Indigènes en avant-première à Oran
Algérie : Indigènes, drame historique poignant de Rachid Bouchareb (Little Sénégal, Bâton rouge), a été projeté dans la soirée de dimanche dernier, en avant-première mondiale, par la cinémathèque d’Oran, en présence d’une assistance assez fournie pour une première soirée de Ramadhan.
Mettant en vedettes Saïd (Jamel Debbouze), Yassir (Samy Naceri), Messaoud (Roschdy Zem) et Abdelkader (Sami Bouajila), ce film relate l’histoire oubliée des soldats recrutés en Afrique (principalement au Maghreb) pour libérer la France et l’Italie du nazisme : 200 000 hommes dont 110 000 maghrébins qui, pendant les années 44-45, ont été envoyés en premières lignes, un peu partout en France (Les Vosges, le Rhône, l’Alsace…) pour servir de chair à canon à une armée française indifférente au sort de ces tirailleurs, pourvu que l’occupant allemand soit vaincu.
A telle enseigne d’ailleurs que les Messaoud, Yassir, Saïd, Abdelkader et les autres ne bénéficient d’aucun des avantages dont jouissent leurs homologues français : Messaoud, dont le courrier est censuré, n’aura pas sa permission pour rejoindre la belle Irène, et le caporal Abdelkader ne sera jamais promu sergent, malgré les engagements de ses supérieurs.
Tous, pourtant, continuent de se battre pour une France libre, synonyme à leurs yeux, de la fin du calvaire : Saïd le Marocain serait enfin adopté par l’armée, Yassir serait riche, Messaoud marié à Irène et installé en France, et Abdelkader verrait enfin le colonisateur français reconnaître le droit des Algériens à une vie meilleure, plus en phase avec la notion des droits de l’Homme. De tout le groupe, seul Abdelkader survivra… et ira, 60 ans plus tard, au crépuscule de sa vie, se recueillir sur la tombe de ceux qui furent ses compagnons d’armes et d’espoir...
En fait, Indigènes jette de la lumière sur une page de l’histoire de la France qu’on a toujours tenu à l’ombre, qu’aucun manuel scolaire n’évoque. C’est l’histoire de ces tirailleurs «indigènes» ayant sacrifié leurs vies pour libérer une France qui n’a pas arrêté de les trahir. Les indigènes n’avaient pas les mêmes droits que leurs compagnons d’armes français de souche. Ils n’avaient en fait aucun droit, si ce n’est celui de mourir pour un pays qui, non seulement n’est pas le leur, mais de plus est celui de l’occupant, en combattant un ennemi qui n’est pas le leur.
Et c’est ce déni que Indigènes entend dénoncer. Rachid Bouchareb l’a d’ailleurs bien expliqué en déclarant dans un entretien, que ses précédents films «s’inscrivaient déjà dans un débat de société.
Mais le propos de Indigènes est plus percutant, frontal.
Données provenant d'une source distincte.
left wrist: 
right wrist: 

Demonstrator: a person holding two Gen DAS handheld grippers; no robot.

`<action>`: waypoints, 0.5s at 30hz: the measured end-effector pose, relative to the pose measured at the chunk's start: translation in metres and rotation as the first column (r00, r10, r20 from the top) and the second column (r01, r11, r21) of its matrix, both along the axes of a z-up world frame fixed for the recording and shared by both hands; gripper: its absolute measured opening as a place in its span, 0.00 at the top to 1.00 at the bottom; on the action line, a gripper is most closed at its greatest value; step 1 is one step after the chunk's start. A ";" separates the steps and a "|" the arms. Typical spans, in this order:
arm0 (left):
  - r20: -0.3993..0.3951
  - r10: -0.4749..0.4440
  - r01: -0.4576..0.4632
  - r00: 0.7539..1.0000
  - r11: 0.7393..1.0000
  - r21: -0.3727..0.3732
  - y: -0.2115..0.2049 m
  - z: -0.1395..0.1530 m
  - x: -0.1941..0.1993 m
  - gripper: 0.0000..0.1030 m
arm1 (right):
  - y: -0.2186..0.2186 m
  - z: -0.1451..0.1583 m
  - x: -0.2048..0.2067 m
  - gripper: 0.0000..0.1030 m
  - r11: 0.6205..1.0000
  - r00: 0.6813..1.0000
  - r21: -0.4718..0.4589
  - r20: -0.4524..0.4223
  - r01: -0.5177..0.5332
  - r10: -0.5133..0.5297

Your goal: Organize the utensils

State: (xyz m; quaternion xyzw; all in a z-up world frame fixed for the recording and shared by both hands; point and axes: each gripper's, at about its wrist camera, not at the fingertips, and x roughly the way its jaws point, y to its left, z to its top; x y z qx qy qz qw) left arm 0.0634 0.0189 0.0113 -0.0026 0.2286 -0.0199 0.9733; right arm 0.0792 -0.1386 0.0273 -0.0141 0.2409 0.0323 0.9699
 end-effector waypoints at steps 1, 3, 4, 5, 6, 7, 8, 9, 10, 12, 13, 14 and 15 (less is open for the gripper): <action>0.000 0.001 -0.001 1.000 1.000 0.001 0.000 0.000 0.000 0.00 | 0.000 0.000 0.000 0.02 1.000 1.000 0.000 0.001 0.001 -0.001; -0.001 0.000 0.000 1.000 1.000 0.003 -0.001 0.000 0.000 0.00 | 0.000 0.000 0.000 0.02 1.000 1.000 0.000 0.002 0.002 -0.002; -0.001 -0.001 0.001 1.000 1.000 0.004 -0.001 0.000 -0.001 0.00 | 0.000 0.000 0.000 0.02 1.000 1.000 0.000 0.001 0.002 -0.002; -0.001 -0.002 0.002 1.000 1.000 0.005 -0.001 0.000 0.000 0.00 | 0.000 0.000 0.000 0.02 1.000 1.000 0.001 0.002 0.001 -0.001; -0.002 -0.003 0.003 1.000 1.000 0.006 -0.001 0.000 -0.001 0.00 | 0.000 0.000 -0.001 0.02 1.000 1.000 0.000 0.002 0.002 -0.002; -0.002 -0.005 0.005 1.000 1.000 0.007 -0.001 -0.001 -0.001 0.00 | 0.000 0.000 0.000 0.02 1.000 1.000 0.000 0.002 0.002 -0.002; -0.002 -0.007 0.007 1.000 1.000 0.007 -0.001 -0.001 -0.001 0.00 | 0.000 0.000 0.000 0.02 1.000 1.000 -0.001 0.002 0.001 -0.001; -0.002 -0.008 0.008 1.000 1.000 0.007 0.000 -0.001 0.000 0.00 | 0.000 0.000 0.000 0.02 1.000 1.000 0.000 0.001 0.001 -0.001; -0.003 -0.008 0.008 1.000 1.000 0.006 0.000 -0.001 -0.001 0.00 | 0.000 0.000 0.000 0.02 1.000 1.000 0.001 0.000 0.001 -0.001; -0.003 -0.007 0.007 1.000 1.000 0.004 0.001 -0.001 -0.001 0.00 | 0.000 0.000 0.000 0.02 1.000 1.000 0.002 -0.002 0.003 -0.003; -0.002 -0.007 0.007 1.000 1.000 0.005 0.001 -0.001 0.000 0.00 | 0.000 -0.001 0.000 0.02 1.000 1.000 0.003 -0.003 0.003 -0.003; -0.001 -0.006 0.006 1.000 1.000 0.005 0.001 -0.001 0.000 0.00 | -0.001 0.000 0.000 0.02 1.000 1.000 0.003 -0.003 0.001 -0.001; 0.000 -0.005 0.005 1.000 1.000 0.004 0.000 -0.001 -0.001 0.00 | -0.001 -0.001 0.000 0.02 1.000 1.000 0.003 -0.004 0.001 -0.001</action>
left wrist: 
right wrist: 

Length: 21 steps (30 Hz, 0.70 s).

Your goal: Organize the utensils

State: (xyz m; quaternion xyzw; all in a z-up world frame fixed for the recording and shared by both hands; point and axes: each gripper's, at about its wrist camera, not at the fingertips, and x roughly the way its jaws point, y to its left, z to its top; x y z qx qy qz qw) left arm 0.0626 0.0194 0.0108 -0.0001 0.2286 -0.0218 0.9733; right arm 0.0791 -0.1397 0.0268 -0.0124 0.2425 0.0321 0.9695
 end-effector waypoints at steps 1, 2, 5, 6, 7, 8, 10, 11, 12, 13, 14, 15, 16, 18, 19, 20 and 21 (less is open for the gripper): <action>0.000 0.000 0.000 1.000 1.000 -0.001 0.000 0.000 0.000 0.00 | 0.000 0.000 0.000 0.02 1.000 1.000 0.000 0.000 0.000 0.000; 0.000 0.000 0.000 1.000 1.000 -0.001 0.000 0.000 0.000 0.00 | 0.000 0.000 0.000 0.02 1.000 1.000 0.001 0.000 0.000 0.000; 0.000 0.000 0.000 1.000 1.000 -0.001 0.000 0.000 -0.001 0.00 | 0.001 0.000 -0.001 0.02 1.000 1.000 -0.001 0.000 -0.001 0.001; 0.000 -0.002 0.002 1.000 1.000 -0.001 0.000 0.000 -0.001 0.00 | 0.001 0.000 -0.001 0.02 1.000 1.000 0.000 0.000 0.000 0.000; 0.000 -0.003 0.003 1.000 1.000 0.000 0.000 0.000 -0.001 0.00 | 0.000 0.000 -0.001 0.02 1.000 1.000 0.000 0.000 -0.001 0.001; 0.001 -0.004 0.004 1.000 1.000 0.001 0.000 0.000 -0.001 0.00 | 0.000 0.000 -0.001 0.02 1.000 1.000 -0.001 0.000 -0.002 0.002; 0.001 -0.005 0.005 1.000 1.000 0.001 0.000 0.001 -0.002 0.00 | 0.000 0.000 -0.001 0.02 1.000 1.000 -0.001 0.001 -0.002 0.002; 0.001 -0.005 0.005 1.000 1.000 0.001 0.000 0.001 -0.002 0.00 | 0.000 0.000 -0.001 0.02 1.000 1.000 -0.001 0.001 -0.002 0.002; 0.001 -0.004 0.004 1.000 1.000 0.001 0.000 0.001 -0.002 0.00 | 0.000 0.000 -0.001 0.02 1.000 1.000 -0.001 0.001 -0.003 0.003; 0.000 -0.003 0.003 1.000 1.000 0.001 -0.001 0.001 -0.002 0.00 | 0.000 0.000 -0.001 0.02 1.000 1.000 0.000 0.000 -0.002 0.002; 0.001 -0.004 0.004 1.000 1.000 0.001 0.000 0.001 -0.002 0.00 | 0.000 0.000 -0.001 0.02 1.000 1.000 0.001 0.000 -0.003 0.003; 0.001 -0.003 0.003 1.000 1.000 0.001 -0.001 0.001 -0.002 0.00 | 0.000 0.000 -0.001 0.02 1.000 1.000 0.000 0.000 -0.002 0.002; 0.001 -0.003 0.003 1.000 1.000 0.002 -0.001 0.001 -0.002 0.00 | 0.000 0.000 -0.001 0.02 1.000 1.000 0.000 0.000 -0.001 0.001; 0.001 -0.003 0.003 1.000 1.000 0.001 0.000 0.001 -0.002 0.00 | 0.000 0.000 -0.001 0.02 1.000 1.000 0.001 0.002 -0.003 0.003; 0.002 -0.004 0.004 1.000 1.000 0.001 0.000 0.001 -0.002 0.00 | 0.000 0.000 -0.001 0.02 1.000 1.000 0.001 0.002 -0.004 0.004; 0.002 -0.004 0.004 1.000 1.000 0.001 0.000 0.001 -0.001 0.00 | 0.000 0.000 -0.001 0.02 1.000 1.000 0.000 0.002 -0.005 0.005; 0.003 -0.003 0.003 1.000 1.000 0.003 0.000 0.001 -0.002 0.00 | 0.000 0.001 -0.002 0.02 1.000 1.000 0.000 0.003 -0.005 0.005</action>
Il dit clairement qu’il y a un manque dans l’histoire de ce pays, qu’un chapitre a été passé sous silence, qu’il faut rétablir cette injustice et rajouter quelques pages dans les livres d’histoire. Aujourd’hui, on ne peut plus échapper à cette vérité : nos grands-pères se sont sacrifiés pour que ce pays soit libre».
Bouchareb pousse jusqu’à inscrire son propos dans le générique à travers lequel il interpelle les autorités françaises en leur rappelant que le règlement des pensions des anciens combattants indigènes et leur alignement à celles des français de la métropole est un problème qui se pose avec acuité et attend toujours sa solution.
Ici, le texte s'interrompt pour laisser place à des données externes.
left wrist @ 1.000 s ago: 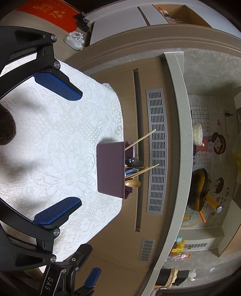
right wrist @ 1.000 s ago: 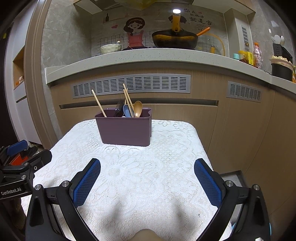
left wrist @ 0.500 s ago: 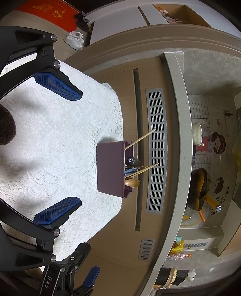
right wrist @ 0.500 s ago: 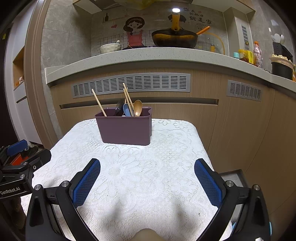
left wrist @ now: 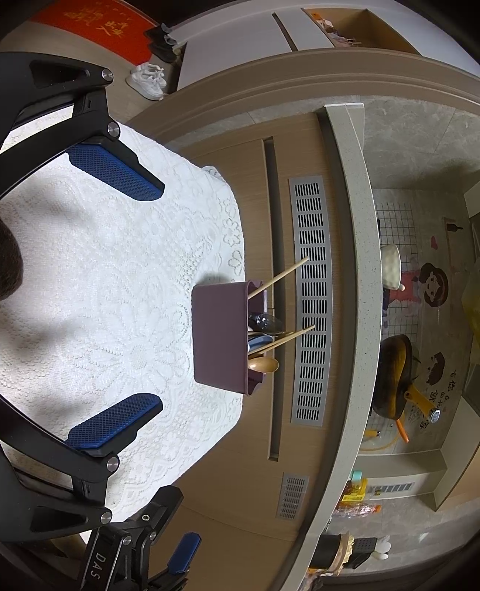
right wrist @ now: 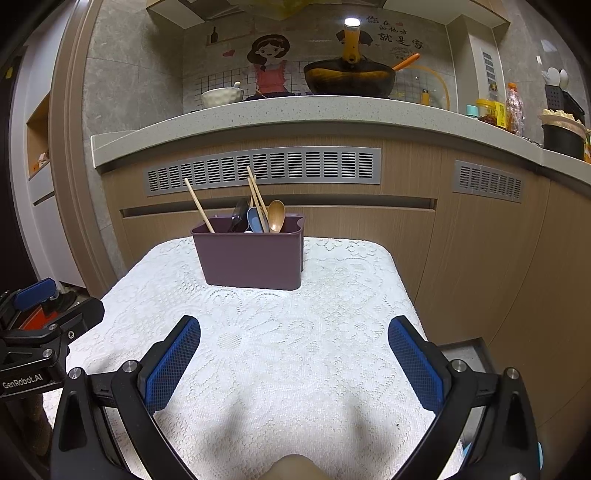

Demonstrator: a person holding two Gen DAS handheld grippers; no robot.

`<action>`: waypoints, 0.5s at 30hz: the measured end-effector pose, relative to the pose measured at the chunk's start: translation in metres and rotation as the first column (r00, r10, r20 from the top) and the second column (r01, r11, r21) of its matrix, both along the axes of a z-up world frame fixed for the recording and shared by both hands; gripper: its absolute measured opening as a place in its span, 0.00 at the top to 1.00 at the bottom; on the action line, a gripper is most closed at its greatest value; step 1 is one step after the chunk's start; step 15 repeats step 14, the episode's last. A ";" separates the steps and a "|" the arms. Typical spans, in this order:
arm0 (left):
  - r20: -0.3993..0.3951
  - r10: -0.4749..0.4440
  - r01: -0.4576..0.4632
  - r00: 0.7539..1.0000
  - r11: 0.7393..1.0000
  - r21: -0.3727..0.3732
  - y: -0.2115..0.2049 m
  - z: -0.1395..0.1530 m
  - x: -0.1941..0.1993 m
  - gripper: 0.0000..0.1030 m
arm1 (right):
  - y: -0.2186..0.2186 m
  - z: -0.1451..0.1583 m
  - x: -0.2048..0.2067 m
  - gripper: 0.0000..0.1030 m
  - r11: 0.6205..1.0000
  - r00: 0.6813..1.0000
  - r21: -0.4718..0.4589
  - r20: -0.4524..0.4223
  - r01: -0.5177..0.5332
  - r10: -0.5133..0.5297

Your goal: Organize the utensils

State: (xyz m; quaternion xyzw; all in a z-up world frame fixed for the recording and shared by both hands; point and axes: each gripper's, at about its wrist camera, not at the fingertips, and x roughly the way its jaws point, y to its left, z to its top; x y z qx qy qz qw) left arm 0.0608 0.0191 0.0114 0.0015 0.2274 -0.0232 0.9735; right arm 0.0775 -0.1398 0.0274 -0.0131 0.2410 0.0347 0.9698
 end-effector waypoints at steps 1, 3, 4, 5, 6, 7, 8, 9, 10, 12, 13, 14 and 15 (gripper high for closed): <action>0.000 -0.001 0.001 1.000 1.000 0.001 0.001 0.000 0.000 0.00 | 0.000 0.000 0.000 0.02 1.000 1.000 0.000 0.000 -0.001 0.001; -0.001 -0.001 0.001 1.000 1.000 0.000 0.000 0.000 -0.001 0.00 | 0.000 0.000 0.000 0.02 1.000 1.000 0.002 -0.001 0.001 -0.001; 0.000 0.000 0.000 1.000 1.000 -0.001 0.000 0.000 -0.001 0.00 | 0.000 0.000 -0.001 0.02 1.000 1.000 0.003 -0.001 0.000 0.001; 0.000 0.000 0.000 1.000 1.000 -0.001 0.000 0.000 -0.001 0.00 | 0.000 0.000 -0.001 0.02 1.000 1.000 0.003 -0.001 0.000 0.000; 0.000 0.000 0.000 1.000 1.000 0.000 0.000 0.000 -0.001 0.00 | 0.000 0.000 -0.001 0.02 1.000 1.000 0.003 -0.001 0.000 0.000; 0.000 0.000 0.000 1.000 1.000 0.000 0.000 0.000 -0.001 0.00 | 0.000 0.000 -0.001 0.02 1.000 1.000 0.003 0.000 0.000 0.000; -0.001 -0.001 0.001 1.000 1.000 -0.001 0.000 0.000 -0.001 0.00 | 0.000 0.001 -0.001 0.02 1.000 1.000 0.004 0.001 -0.001 0.001; -0.002 -0.002 0.002 1.000 1.000 -0.001 0.000 0.000 -0.001 0.00 | 0.000 0.001 -0.001 0.02 1.000 1.000 0.005 0.002 -0.001 0.001; -0.003 -0.003 0.003 1.000 1.000 -0.002 0.000 0.000 -0.001 0.00 | 0.000 0.001 -0.002 0.02 1.000 1.000 0.005 0.001 -0.001 0.001; -0.009 -0.003 0.003 1.000 1.000 -0.003 0.001 -0.001 -0.001 0.00 | 0.001 0.001 -0.002 0.02 1.000 1.000 0.005 0.001 -0.001 0.001; -0.012 -0.006 0.006 1.000 1.000 -0.002 0.002 -0.002 0.000 0.00 | 0.001 0.001 -0.002 0.02 1.000 1.000 0.006 0.001 -0.001 0.001; -0.015 -0.005 0.005 1.000 1.000 -0.004 0.002 -0.002 0.001 0.00 | 0.001 0.001 -0.002 0.02 1.000 1.000 0.006 0.001 0.000 0.000; -0.015 -0.005 0.005 1.000 1.000 -0.004 0.002 -0.002 0.001 0.00 | 0.001 0.001 -0.002 0.02 1.000 1.000 0.006 0.001 0.000 0.000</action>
Notons que le président français, Jacques Chirac, s’est engagé, après avoir vu le film projeté en France, à se pencher sur ce problème de pensions. Présenté en compétition officielle au festival de Cannes 2006, Indigènes a été très applaudi et les quatre acteurs ont reçu, avec Bernard Blanc (sergent Martinez dans le film), le prix d’interprétation collective, et prix François Chalais.
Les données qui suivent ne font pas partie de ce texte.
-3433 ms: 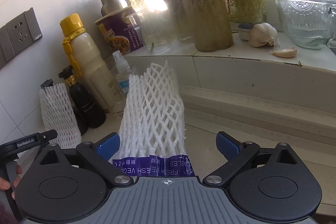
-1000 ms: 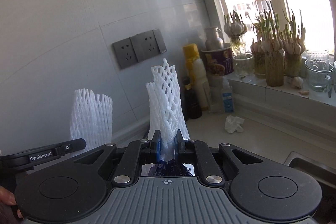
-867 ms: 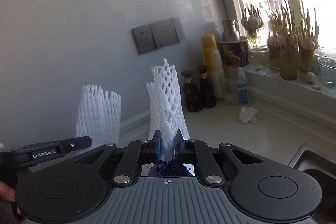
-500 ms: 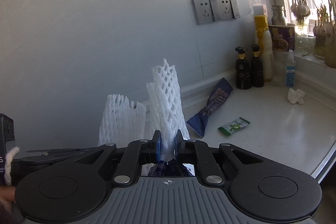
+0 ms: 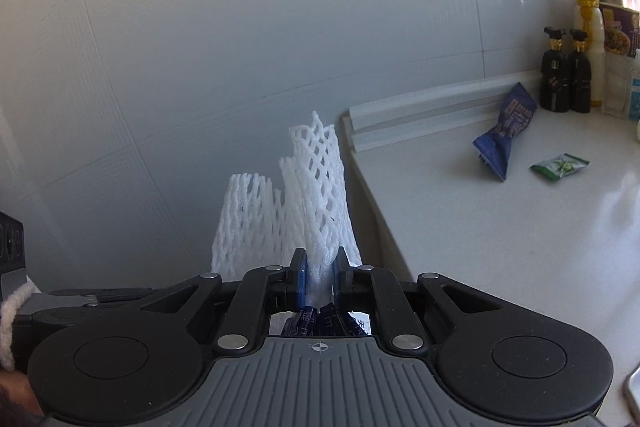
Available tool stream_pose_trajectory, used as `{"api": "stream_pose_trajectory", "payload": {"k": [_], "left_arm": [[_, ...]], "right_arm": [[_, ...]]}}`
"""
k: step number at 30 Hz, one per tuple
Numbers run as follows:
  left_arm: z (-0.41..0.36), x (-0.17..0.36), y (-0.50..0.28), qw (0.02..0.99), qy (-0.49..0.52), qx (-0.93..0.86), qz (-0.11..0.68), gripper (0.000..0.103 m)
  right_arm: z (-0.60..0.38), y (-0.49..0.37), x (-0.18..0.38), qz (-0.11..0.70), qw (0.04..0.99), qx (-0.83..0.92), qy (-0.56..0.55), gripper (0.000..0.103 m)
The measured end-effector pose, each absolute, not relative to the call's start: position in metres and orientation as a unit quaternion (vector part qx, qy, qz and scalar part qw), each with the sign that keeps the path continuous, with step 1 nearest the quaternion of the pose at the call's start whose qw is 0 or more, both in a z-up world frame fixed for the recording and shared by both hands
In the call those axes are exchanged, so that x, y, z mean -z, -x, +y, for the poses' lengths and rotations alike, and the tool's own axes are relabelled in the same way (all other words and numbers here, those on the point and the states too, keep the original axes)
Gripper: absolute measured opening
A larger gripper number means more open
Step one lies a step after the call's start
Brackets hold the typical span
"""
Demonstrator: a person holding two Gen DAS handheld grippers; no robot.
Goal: Collect trash
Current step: 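Lift the foam nets with both tools and carry them toward the trash bin, then open both tools to drop the white foam nets into the bin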
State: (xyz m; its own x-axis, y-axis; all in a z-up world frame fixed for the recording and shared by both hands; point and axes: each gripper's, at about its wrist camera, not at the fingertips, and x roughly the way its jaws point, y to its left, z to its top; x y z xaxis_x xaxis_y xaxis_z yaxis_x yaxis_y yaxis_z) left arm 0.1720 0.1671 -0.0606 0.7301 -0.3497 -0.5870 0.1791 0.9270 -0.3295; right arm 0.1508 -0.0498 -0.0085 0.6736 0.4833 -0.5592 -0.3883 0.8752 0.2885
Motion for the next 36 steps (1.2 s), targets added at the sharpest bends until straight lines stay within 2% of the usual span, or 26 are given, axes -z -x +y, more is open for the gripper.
{"api": "stream_pose_trajectory", "payload": {"k": [8,17,36], "left_arm": [[0.185,0.119,-0.190,0.906,0.155,0.085,0.384,0.006],[0.180,0.187,-0.216,0.887,0.124,0.039,0.444,0.006],[0.170,0.281,-0.288,0.845,0.070,0.018,0.529,0.006]], "right_arm": [[-0.024,-0.156,0.086,0.394,0.887,-0.227,-0.076,0.011],[-0.007,-0.170,0.169,0.464,0.861,-0.198,-0.061,0.011],[0.033,-0.234,0.267,0.563,0.805,-0.188,0.004,0.012]]}}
Et dire que l’idée du film est née à Oran et une partie du scénario écrite dans une pizzeria (dixit le frère du réalisateur, Karim Bouchareb)…Indigènes sera à partir d’aujourd’hui dans les salles de cinéma françaises et devrait être projeté à la cinémathèque d’Alger le 07 octobre prochain en présence du réalisateur et des comédiens.